No doubt other common taters can think of other ways that the Good Intentions Paving Company (2017) Limited can foobar things in the housing space, but the above is a good start.

Its a Flop, Flip Flop, Flip Flop so what's the next pre-election promise to go down the gurgler ?

Not only will buying places that are already in the current build pipeline not contribute to more houses being built, it may have the effect of reducing the number of houses being built. If some developers are now being underwritten by the taxpayer, making their developments zero risk, with the houses being offered at below market prices to buyers - then other developers are going to be left wondering how they will be able to compete, with the banks wondering the same thing when they consider whether to finance these developments or not, and at what interest rate. Many developers may simply not want to take the risk on.
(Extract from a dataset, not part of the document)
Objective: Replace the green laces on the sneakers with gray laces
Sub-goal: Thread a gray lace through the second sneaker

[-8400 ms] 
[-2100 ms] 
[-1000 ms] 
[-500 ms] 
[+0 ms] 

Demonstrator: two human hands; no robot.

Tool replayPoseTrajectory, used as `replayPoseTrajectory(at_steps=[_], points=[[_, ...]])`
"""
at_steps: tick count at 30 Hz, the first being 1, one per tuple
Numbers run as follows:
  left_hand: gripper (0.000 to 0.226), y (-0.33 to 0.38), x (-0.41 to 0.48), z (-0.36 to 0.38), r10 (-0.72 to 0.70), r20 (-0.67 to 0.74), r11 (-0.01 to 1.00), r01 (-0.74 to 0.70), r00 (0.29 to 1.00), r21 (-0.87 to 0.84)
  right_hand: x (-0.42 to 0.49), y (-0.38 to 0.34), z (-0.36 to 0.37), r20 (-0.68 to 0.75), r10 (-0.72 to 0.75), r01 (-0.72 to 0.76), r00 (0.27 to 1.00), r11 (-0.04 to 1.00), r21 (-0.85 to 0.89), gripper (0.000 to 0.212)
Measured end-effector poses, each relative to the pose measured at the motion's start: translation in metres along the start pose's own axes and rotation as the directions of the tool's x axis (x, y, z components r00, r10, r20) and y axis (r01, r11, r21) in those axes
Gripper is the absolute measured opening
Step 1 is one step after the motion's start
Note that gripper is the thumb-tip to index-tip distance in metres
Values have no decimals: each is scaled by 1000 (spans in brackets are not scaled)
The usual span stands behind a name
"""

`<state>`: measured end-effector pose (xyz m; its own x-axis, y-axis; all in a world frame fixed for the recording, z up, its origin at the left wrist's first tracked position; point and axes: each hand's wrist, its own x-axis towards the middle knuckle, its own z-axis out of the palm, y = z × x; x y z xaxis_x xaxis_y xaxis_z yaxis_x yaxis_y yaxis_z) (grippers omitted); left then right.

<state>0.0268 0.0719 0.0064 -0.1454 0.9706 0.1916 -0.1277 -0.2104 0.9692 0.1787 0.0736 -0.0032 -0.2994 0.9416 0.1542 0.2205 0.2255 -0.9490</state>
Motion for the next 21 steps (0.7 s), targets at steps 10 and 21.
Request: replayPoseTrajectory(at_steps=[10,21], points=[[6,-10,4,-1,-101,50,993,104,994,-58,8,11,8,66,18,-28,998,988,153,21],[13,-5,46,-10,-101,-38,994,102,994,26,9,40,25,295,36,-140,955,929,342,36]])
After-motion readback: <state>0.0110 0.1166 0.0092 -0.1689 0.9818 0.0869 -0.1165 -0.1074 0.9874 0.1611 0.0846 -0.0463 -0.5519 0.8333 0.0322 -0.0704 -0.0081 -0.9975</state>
If the Government were serious about providing low cost housing to low income buyers then the obvious solution is to return to leaseholds. The Govt buys a large block of land, builds low cost housing on them, and then sells the house only to buyers while charging a nominal rent for the underlying land on a 999 year lease. Maori iwi should be doing the same thing with their land holdings. That would cut in half the price of a house in Auckland.

I have seen reports suggesting $2 billion is to be spent over the next 5 years to build 100,000 houses. That is equivalent to $20,000 per house! The present average value of houses in NZ is about $465,000 (Auckland $850,000). Bad news Jacinda you need a huge lot more for 100,000. let alone 10,000! I smell a stinking problem, what about you?